Coffee County EMS officials told the county advisory board that staffing has improved and asked for data showing where long ambulance response times are clustered so the board can consider opening a station near Hillsborough.
Board members said call volume has tapered from peak pandemic levels and that current staffing increases are returning unit availability toward pre-pandemic norms. "We are way better in staffing right now," one service leader told the board, and staff reported no active work-comp cases and several new hires in training.
The board pressed for more granular response-time reporting beyond the average times the service already publishes. A board member requested a report that breaks calls into ranges (for example, 0–5 minutes, 5–10 minutes, 10–15 minutes, etc.) and shows how many calls fall into each range and where the long-range calls occurred. That member said the information is needed to make a case to the county commission for a new station near Hillsborough, where runs into the county can reach 25–35 minutes.
Staff described practical limits to response-time measurement: overlapping calls, rigs already committed to other calls, and unit rotations that keep mileage even across towns. Staff said they can generate range-based reports and that the communications center may be able to export location points for mapping.
Board members and staff discussed operational details that affect stationing and response times. The service said it plans to eliminate basic/driver-only positions as current trainees complete medic school and testing, and that it needs two medics to reach a 10-person shift complement and five additional medics to free captains from riding frontline trucks — a staffing level the board had previously approved but could not achieve during shortages.
The discussion also covered special-event staffing at Bonnaroo. Staff described the longstanding practice of assigning everyone one mandatory 12-hour shift for the festival and allowing employees to trade shifts after signing up; the board noted that past staffing shortfalls sometimes required the service to decline coverage. Board members asked staff to review whether mandatory off-day assignments are legally permissible and to revisit how the agency commits to festival coverage months before staff can reliably confirm availability.

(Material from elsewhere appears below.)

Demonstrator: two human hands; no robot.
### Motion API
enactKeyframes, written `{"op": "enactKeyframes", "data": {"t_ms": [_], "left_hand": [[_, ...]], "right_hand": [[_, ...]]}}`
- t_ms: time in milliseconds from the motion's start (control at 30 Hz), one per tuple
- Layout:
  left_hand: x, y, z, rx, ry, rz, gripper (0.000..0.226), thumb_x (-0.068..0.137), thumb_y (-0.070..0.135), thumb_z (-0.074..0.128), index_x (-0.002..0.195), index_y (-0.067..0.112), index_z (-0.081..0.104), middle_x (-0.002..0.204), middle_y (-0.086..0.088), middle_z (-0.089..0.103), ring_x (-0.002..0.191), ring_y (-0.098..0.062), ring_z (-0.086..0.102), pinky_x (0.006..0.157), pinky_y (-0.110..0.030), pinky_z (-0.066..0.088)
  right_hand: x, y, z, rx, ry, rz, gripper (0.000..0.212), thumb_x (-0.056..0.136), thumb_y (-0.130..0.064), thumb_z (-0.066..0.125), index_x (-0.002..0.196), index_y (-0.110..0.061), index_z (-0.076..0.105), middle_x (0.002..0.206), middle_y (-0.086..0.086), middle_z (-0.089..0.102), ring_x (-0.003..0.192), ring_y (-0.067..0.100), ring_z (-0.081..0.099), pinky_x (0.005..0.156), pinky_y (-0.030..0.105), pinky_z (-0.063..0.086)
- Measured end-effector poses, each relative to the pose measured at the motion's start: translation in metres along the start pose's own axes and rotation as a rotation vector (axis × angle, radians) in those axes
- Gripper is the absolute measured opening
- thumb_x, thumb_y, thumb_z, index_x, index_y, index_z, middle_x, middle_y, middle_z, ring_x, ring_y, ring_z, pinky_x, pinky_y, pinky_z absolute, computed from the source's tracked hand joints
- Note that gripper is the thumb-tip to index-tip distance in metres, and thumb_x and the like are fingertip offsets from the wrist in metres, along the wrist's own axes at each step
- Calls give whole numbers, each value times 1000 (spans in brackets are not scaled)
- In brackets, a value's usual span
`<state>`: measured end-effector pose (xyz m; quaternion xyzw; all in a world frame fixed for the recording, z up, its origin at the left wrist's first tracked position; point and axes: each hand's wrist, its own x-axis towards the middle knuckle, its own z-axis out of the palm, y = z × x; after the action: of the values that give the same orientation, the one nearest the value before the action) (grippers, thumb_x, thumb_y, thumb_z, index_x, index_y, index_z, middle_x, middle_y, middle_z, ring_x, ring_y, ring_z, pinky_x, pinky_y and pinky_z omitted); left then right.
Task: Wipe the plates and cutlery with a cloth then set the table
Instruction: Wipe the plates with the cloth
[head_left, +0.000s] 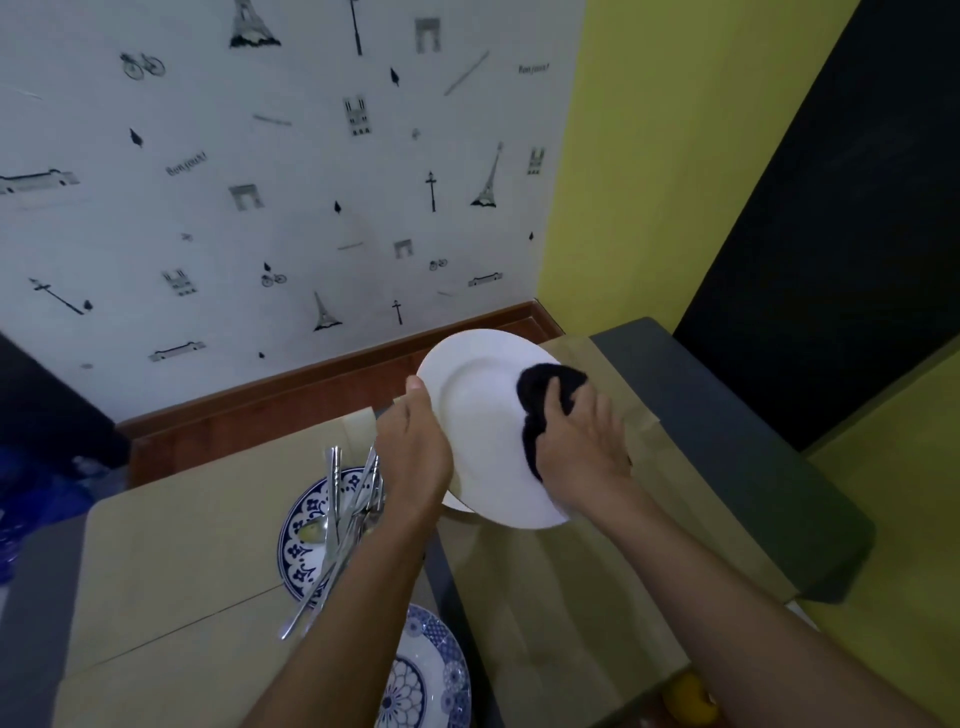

Board members raised clinical and safety policies tied to operations: helicopter landing-zone preferences and on-scene scene-landings, and whether to carry additional medications such as ketamine. Staff said they encourage use of approved hospital LZs for safety and efficiency but that scene landings remain permissible when necessary and when pilots approve. On medications, staff referenced statewide regulatory caution and recent litigation around ketamine dosing; they said protocols allow alternatives and that adding many additional drugs increases cost and training burdens.
The board asked staff to return with (1) a response-time report by ranges with geographic point data where feasible, (2) a cost and staffing analysis for a potential Hillsborough-area station, and (3) a legal review of mandatory festival assignments and the agency's medication list.
Less-critical operational items — routine quarterly financial checks, a recent state inspection with minor documentation issues, and ambulance unit-licensing practices — were reported as normal and require no immediate action.